In the early stages, the main signs of cardiogenic shock largely depend on the cause of the development of this condition:

  • with myocardial infarction, the main symptoms are pain and a sense of fear;
  • in case of heart rhythm disturbances - interruptions in the work of the heart, pain in the region of the heart;
  • with pulmonary embolism - pronounced shortness of breath.

As a result of lowering blood pressure, the patient develops vascular and autonomic reactions:

  • cold sweat;
  • pallor, turning into cyanosis of the lips and fingertips;
  • severe weakness;
  • restlessness or lethargy;
  • fear of death;
  • swelling of the veins in the neck;
  • cyanosis and marbling of the skin of the head, chest and neck (with pulmonary embolism).

After the complete cessation of cardiac activity and respiratory arrest, the patient loses consciousness, and, in the absence of adequate assistance, death may occur.

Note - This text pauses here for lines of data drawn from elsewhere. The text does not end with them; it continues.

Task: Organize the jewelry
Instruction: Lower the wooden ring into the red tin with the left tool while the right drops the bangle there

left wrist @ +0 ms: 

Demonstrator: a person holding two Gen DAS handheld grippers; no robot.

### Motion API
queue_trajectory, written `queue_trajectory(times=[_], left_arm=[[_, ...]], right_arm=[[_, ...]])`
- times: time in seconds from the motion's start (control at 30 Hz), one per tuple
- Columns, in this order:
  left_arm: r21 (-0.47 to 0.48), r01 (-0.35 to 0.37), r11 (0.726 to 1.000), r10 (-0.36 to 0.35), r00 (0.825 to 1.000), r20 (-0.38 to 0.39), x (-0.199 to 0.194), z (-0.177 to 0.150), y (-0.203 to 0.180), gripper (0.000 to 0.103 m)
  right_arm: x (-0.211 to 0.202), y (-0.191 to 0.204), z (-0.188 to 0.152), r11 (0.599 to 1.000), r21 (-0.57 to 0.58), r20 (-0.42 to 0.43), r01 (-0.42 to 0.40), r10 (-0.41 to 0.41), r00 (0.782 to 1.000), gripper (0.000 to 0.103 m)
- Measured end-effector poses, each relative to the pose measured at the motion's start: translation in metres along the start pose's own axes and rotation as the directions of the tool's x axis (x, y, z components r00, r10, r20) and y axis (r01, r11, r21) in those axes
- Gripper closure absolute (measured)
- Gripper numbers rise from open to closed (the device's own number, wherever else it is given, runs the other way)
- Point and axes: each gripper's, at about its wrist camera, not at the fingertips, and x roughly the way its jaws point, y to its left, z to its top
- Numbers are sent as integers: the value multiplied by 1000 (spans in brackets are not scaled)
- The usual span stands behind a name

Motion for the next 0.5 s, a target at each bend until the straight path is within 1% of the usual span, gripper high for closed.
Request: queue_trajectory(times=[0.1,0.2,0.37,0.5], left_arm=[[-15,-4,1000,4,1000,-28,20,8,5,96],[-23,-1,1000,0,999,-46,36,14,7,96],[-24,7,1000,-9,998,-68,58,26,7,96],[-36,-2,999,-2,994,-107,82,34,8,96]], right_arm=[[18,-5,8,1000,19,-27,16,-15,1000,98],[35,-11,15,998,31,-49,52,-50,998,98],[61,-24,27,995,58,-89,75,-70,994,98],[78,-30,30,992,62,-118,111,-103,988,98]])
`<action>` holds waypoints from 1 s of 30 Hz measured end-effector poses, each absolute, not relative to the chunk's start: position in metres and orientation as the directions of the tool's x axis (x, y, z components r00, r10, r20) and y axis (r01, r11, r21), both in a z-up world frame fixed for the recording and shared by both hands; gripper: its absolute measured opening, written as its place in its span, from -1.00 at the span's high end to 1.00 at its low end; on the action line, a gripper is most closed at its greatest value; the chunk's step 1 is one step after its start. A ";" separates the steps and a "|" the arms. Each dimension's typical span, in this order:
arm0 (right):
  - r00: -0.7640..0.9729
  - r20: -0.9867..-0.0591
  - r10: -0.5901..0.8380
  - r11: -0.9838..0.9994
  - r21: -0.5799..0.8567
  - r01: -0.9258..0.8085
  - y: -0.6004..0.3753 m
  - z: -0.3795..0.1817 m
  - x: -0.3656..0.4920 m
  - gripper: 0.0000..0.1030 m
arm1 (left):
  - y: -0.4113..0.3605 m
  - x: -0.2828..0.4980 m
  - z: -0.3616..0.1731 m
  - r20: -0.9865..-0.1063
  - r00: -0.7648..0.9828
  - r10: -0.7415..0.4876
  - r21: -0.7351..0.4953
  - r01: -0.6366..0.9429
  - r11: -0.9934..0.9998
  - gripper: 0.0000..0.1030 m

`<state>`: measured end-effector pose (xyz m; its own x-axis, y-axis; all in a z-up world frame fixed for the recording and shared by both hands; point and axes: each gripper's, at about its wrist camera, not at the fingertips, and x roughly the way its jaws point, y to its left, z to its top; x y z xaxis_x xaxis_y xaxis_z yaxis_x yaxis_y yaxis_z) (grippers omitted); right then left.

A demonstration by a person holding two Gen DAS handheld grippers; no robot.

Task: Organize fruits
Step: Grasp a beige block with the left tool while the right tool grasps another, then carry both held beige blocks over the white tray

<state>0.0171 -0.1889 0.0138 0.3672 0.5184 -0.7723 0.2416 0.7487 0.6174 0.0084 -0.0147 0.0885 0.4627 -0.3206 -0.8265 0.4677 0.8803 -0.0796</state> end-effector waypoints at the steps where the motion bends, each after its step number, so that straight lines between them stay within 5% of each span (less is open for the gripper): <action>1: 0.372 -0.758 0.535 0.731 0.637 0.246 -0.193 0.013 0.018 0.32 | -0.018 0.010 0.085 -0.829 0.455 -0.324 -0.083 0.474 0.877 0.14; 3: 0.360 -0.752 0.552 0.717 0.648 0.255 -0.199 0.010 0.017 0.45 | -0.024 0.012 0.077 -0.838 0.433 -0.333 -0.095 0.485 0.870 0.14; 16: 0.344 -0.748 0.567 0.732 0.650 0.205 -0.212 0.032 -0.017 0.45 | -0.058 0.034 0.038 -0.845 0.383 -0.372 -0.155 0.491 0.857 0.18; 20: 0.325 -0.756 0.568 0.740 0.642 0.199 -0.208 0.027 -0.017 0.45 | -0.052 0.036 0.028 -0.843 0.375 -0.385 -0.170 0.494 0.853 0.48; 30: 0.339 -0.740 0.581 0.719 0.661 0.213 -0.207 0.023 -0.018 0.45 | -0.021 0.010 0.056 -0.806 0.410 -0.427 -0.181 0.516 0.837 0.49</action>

It is possible to determine the severity of cardiogenic shock by indicators of blood pressure, the duration of shock, the severity of metabolic disorders, the body's response to drug therapy, and the severity of oliguria.

  • I degree - the duration of the state of shock is about 1-3 hours, blood pressure drops to 90/50 mm. rt. Art., slight severity or absence of symptoms of heart failure, the patient quickly responds to drug therapy and relief of the shock reaction is achieved within an hour;
  • II degree - the duration of the state of shock is about 5-10 hours, blood pressure drops to 80/50 mm. rt. Art., peripheral shock reactions and symptoms of heart failure are determined, the patient slowly responds to drug therapy;
  • III degree - long-term shock reaction, blood pressure drops to 20 mm. rt. Art. or not determined, signs of heart failure and peripheral shock reactions are pronounced, 70% of patients have pulmonary edema.

Diagnostics

The generally accepted criteria for diagnosing cardiogenic shock are the following indicators:

  1. Decrease in systolic pressure to 80-90 mm. rt. Art.
  2. Decrease in pulse (diastolic pressure) up to 20-25 mm. rt. Art. and below.
  3. A sharp decrease in the amount of urine (oliguria or anuria).
  4. Confusion, agitation, or fainting.
  5. Peripheral signs: pallor, cyanosis, marbling, cold extremities, thready pulse on the radial arteries, collapsed veins on the lower extremities.

If it is necessary to perform a surgical operation to eliminate the causes of cardiogenic shock, the following is performed:

  • Echo-KG;
  • angiography.

Urgent Care

If the first signs of cardiogenic shock appeared in a patient outside the hospital, then it is necessary to call a cardiological ambulance. Before her arrival, the patient must be laid on a horizontal surface, raise his legs and ensure peace and fresh air.

Emergency care for cardiogenic care begins to be performed by ambulance workers:


During drug therapy, for continuous monitoring of the functions of vital organs, a urinary catheter is installed for the patient and cardiac monitors are connected, which record heart rate and blood pressure.

With the possibility of using specialized equipment and the ineffectiveness of drug therapy for emergency care of a patient with cardiogenic shock, the following surgical techniques can be prescribed:

  • intra-aortic balloon counterpulsation: to increase coronary blood flow during diastole, blood is injected into the aorta using a special balloon;
  • percutaneous transluminal coronary angioplasty: through the puncture of the artery, the patency of the coronary vessels is restored, this procedure is recommended only in the first 7-8 hours after the acute period of myocardial infarction.